It’s widely known that parents should put sleeping babies on their backs to reduce the risk of SIDS, but there are other causes of SIDS that are less recognized, but harmful, too. According to a new study in Pediatrics, SIDS-related deaths are down after the Back-to-Sleep program was initiated, but there are multiple SIDS risks other than stomach sleeping that parents should know about. The Back-to-Sleep program was announced on 1994 with the message that babies are safer if they sleep on their backs — it led to a 50% decline in SIDS-related deaths within 10 years. By 2000, the rate began to plateau and new research suggests the reason it hasn’t continued to decline is that parents don’t know about some other risk factors.

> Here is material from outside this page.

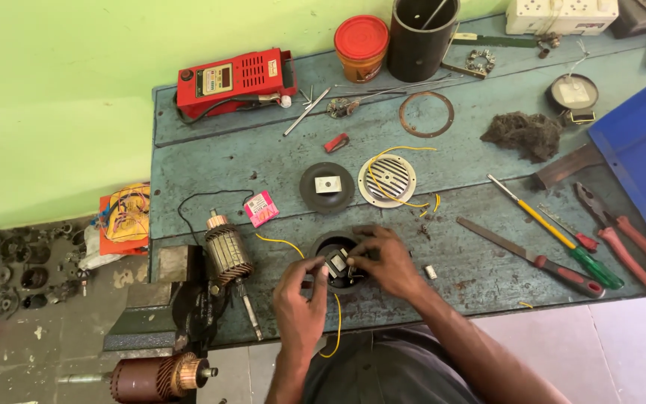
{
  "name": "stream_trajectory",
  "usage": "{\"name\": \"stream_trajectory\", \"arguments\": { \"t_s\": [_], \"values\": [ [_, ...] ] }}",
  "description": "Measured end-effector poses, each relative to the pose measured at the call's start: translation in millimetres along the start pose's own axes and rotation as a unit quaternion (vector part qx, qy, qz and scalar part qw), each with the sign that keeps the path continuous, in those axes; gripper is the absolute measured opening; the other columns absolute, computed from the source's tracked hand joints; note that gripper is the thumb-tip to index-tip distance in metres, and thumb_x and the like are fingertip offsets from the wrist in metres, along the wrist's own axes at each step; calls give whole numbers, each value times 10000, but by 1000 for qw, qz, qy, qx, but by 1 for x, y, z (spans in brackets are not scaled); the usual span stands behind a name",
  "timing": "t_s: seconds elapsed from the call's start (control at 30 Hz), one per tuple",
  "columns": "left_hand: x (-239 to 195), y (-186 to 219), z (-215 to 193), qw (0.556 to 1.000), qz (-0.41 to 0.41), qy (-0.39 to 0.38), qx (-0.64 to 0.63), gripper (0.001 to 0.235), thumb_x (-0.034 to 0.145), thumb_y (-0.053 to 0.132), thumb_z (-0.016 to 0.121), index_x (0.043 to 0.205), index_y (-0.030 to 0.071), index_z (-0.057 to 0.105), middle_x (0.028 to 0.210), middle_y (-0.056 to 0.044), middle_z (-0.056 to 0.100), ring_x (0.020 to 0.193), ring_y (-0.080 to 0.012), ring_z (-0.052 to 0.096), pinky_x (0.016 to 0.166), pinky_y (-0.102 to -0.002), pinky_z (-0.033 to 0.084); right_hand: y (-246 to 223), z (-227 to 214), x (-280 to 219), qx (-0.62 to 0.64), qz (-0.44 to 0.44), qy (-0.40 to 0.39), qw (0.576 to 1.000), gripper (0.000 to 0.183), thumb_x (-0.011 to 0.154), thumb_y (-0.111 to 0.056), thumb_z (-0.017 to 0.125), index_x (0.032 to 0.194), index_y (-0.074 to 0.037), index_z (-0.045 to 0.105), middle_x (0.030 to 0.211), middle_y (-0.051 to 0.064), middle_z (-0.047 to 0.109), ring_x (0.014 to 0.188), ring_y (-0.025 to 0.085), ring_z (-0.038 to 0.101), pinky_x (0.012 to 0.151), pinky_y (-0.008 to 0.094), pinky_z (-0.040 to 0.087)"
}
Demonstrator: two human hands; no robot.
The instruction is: Assembling and fixing the components of an electric motorcycle horn on a workbench.
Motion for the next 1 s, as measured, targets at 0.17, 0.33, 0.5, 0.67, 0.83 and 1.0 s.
{"name": "stream_trajectory", "arguments": {
  "t_s": [0.17, 0.33, 0.5, 0.67, 0.83, 1.0],
  "values": [
    [4, 3, 9, 998, 53, -27, 34, 178, 920, 150, 724, 1063, 45, 737, 1017, -118, 746, 910, -283, 728, 767, -366, 571, 3, -11, -6, 82, 22, -6, 996, 223, 816, -246, 801, 994, -112, 802, 1343, 120, 658, 1246, 314, 623, 1035, 414, 505],
    [13, 2, 33, 966, 126, -129, 186, 222, 852, 152, 760, 1058, 75, 727, 1005, -115, 725, 929, -344, 681, 776, -446, 536, -9, -16, -8, -2, -50, -27, 998, 379, 754, -149, 775, 1131, -107, 767, 1287, 125, 674, 1231, 318, 615, 1062, 412, 475],
    [19, -2, 51, 936, 171, -162, 263, 238, 828, 149, 761, 1050, 72, 723, 979, -105, 725, 939, -328, 670, 818, -473, 500, -3, -13, -10, -42, -36, -1, 998, 377, 786, -189, 783, 1151, -104, 746, 1295, 111, 658, 1240, 337, 574, 1065, 424, 444],
    [22, -5, 57, 937, 168, -169, 256, 256, 804, 133, 762, 1049, 65, 727, 978, -108, 740, 941, -324, 670, 843, -472, 485, 0, -12, -9, -58, -25, 8, 998, 321, 768, -190, 789, 1067, -83, 740, 1320, 109, 654, 1261, 342, 567, 1076, 422, 444],
    [21, -14, 57, 953, 160, -143, 213, 299, 767, 76, 762, 1064, 53, 736, 989, -130, 749, 952, -338, 678, 865, -473, 496, -4, -11, -8, -22, -43, 18, 999, 414, 743, -167, 782, 1139, -65, 716, 1300, 152, 632, 1232, 365, 559, 1043, 445, 434],
    [20, -3, 48, 973, 126, -108, 160, 273, 761, 56, 770, 1032, 57, 744, 984, -145, 752, 928, -358, 698, 830, -459, 530, -10, -18, -6, 44, -53, 5, 998, 262, 736, -159, 798, 983, -78, 771, 1279, 129, 677, 1200, 320, 631, 1020, 416, 493]
  ]
}}
Point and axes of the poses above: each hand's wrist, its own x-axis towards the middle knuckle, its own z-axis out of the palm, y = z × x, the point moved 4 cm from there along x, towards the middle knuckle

Other than sleeping on their stomach, bed-sharing and having babies sleep on adult mattresses and bedding are the biggest problems, the study suggests. In the study, researchers looked at 568 SIDS-related deaths in San Diego, California, who died between 1991 and 2008. And although the percentage of SIDS infants who were found sleeping on their stomachs had dropped, the amount of infants who were found bed-sharing had increased from 19.2% to 37.9% and the amount of babies who were sleeping alone on adult mattresses increased from 23.4% to 45.4%. The amount of babies in the study who had prematurity as a factor increased from 20% to 29% and those that had symptoms of an upper respiratory tract infection decreased from 46.6% to 24.8%. Overall, 99% of the infants who died had at least one risk factor and 57% had at least two risk factors present.
If parents know about the other risk factors — and choose safer sleeping arrangements for baby because of them — the percentage of SIDS-related deaths could decline, researchers believe.
What do you think of these findings? What are you doing to prevent SIDS?